N° P.23.1692.F
L.M.,
demandeur en renvoi d’une cour d’appel à une autre pour cause de suspicion légitime,
ayant pour conseil Maître Michel Delacroix, avocat au barreau de Bruxelles,
en cause
LE PROCUREUR GENERAL PRES LA COUR D’APPEL DE LIEGE
contre
L. M., mieux qualifié ci-dessus,
prévenu.
I. LA PROCÉDURE DEVANT LA COUR
Par requête reçue au greffe de la Cour le 8 décembre 2023, le demandeur sollicite que la cour d’appel de Liège soit dessaisie de la cause portant le numéro LI/L/41/LA/79589/2021 des notices du parquet du procureur du Roi de Liège, fixée sur l’appel formé par le prévenu le 2 juin 2023 contre un jugement du 31 mai 2023 du tribunal correctionnel de Liège, division Liège.
Par arrêt du 10 janvier 2024, la Cour a dit que la demande n’est pas manifestement irrecevable.
L’avis du procureur général près la cour d’appel de Liège est parvenu au greffe de la Cour le 24 janvier 2024.
Le premier président et les membres nommément désignés de la juridiction dont le dessaisissement est postulé ont fait la déclaration visée à l’article 545 du Code d’instruction criminelle.
Le requérant a remis un mémoire au greffe le 22 février 2024.
A l’audience du 6 mars 2024, le président chevalier Jean de Codt a fait rapport et l’avocat général Michel Nolet de Brauwere a conclu.
II. LA DECISION DE LA COUR
1. Cité à comparaître du chef d’outrages à la police, le demandeur expose avoir été, pendant plusieurs années, l’avocat d’un prévenu quérulent qui, étant magistrat, s’est vu poursuivre, selon la procédure du privilège de juridiction, devant la même cour d’appel que celle visée par la requête.
Le demandeur fait valoir qu’en sa qualité de conseil du juge poursuivi, il a été associé aux débordements de son client, ayant été amené notamment à signer ou à cautionner des dizaines de plaintes intempestives, des récusations abusives et des actes de procédure téméraires ou dilatoires mettant en cause une douzaine de présidents et de conseillers composant ladite cour d’appel.
Il précise que ces magistrats sont ceux qui desservent habituellement les chambres pénales et que les membres des autres chambres ont eu vent des excès procéduraux ayant atteint leurs collègues.

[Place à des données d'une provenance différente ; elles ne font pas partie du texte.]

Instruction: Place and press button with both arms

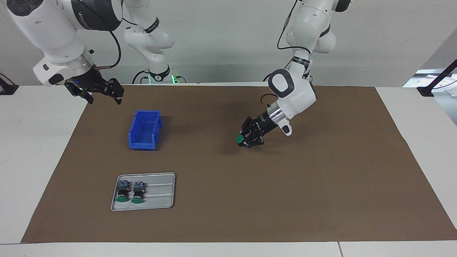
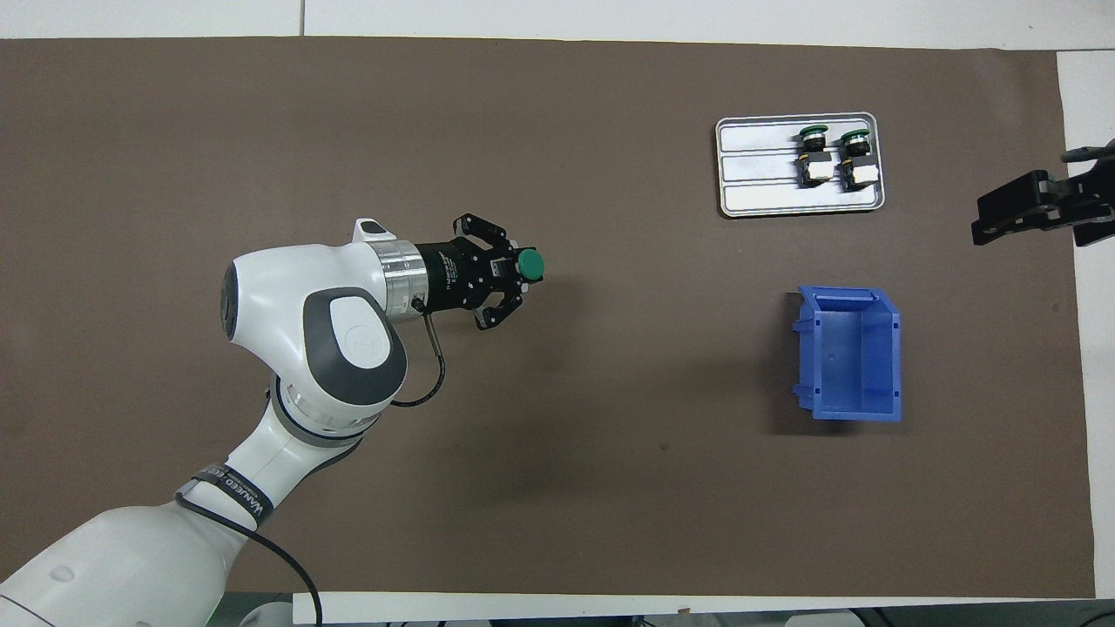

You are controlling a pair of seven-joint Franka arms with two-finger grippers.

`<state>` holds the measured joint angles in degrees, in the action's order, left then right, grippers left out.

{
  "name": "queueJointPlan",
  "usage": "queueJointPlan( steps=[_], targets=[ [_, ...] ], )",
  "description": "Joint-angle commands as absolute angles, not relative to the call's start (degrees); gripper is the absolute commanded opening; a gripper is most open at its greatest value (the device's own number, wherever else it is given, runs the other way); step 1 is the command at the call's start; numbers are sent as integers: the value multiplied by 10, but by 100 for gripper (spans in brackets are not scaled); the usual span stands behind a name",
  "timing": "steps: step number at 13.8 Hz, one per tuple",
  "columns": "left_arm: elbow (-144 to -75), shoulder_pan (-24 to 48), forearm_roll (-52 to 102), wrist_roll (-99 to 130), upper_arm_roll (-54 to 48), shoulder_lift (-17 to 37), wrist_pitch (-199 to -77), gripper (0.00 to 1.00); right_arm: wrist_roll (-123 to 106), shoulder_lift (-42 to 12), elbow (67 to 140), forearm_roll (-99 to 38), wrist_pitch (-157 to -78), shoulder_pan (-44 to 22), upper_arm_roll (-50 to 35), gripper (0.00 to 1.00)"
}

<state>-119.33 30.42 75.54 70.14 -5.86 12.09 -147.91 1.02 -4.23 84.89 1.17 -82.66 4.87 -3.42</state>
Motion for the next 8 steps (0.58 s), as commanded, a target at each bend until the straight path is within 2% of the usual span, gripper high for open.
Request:
queueJointPlan(
  steps=[1, 8],
  targets=[
    [-1208, 301, 768, 689, -55, 105, -1447, 0, -3, -27, 867, 7, -831, 54, -38, 98],
    [-1210, 235, 835, 543, -55, 131, -1306, 0, -2, -27, 867, 7, -831, 54, -38, 98]
  ],
)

Le demandeur se réfère à l’arrêt du 20 avril 2023 de la cour d’appel de Liège qui, avant de déclarer l’opposition de son client non avenue, n’a pas manqué de relever le caractère dilatoire de l’ensemble du comportement du juge M.et de ses divers avocats.
Le demandeur en déduit que, mêlé à une stratégie de défense qui a pu paraître abjecte en raison de ses excès, il peut légitimement craindre que la juridiction qui en a été victime ne puisse juger la cause avec toute la sérénité et l’impartialité requises.
2. La requête en renvoi d’une juridiction à une autre doit articuler des faits probants et précis de nature à entraîner, s’ils sont vérifiés, une suspicion légitime quant à la stricte impartialité, laquelle se présume, de l’ensemble des magistrats composant la juridiction visée.
3. Il ressort de la déclaration recueillie en application de l’article 545 du Code d’instruction criminelle, laquelle est signée par trente-huit magistrats sur les quarante-trois figurant au cadre, qu’avec une majorité significative, les signataires estiment possible de constituer en leur sein un siège apte à connaître de la cause avec l’indépendance et l’impartialité requises.
Le procureur général près la cour d’appel de Liège est du même avis.
4. L’activisme judiciaire dont le demandeur fait état comme d’un comportement ayant pu indisposer les magistrats qui en furent la cible, ne permet pas d’asseoir le dessaisissement postulé sur des éléments vérifiables de nature à renverser la présomption d’impartialité à l’égard de l’ensemble des membres de la cour d’appel. Au vu du nombre de ceux-ci, il ne peut être avancé que chacun d’eux ait nourri, à l’égard du requérant, des sentiments d’animosité propres à les rendre tous suspects de parti pris réel ou apparent.
La requête n’est pas fondée.
PAR CES MOTIFS,
LA COUR
Rejette la requête ;
Condamne le demandeur aux frais.
Lesdits frais taxés jusqu’ores à zéro euros.
Ainsi jugé par la Cour de cassation, deuxième chambre, à Bruxelles, où siégeaient le chevalier Jean de Codt, président, Tamara Konsek, Frédéric Lugentz, François Stévenart Meeûs et Ignacio de la Serna, conseillers, et prononcé en audience publique du six mars deux mille vingt-quatre par le chevalier Jean de Codt, président, en présence de Michel Nolet de Brauwere, avocat général, avec l’assistance de Fabienne Gobert, greffier.